**Task item**:
Exact copy, no pictures: take the lines of the listing below from the first through the one containing "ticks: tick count".

**Raw data**:
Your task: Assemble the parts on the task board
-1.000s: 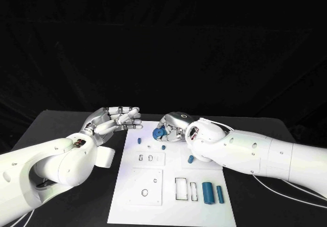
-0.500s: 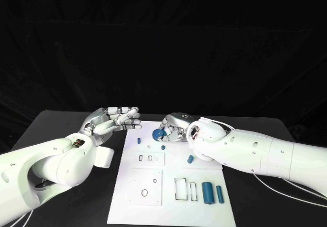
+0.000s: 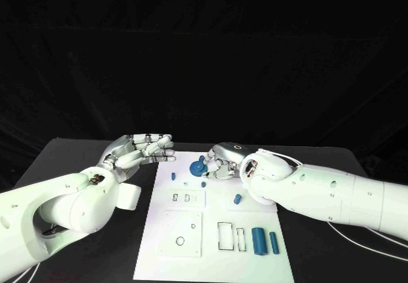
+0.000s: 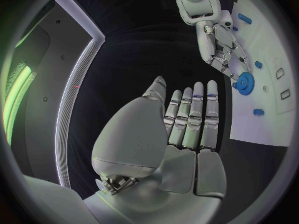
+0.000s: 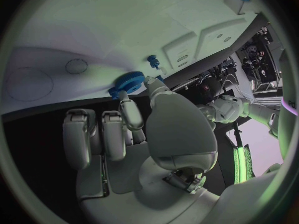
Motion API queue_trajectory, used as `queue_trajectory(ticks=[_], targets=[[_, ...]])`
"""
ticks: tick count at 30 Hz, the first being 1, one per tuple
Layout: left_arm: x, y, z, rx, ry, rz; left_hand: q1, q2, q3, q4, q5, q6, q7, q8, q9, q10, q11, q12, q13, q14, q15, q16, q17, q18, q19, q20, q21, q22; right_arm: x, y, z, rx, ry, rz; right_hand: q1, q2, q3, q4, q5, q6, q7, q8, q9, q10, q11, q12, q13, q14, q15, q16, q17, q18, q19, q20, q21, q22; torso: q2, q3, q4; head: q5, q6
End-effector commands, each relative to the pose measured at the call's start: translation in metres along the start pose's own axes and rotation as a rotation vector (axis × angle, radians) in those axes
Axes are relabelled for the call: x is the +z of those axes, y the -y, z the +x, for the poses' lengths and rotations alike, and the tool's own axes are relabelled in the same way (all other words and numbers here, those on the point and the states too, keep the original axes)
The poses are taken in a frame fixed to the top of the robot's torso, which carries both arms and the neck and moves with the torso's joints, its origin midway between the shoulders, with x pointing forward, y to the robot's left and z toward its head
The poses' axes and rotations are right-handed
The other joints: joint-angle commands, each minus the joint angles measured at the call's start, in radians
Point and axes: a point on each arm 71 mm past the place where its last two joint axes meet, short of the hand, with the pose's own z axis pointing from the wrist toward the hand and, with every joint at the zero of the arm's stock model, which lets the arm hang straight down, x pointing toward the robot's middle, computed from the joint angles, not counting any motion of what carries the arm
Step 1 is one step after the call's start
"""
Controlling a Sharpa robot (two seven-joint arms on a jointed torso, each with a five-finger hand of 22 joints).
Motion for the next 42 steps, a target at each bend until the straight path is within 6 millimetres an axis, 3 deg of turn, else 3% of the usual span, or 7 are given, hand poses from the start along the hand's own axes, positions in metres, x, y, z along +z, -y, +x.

**The completed task**:
Your task: Assemble the parts on the task board
-1.000s: 
-0.500s: 
+0.000s: 
+0.000s: 
+0.000s: 
Motion API queue_trajectory, used as `queue_trajectory(ticks=[_], targets=[[_, ...]])`
"""
ticks: tick count at 30 Hz, the first being 1, one per tuple

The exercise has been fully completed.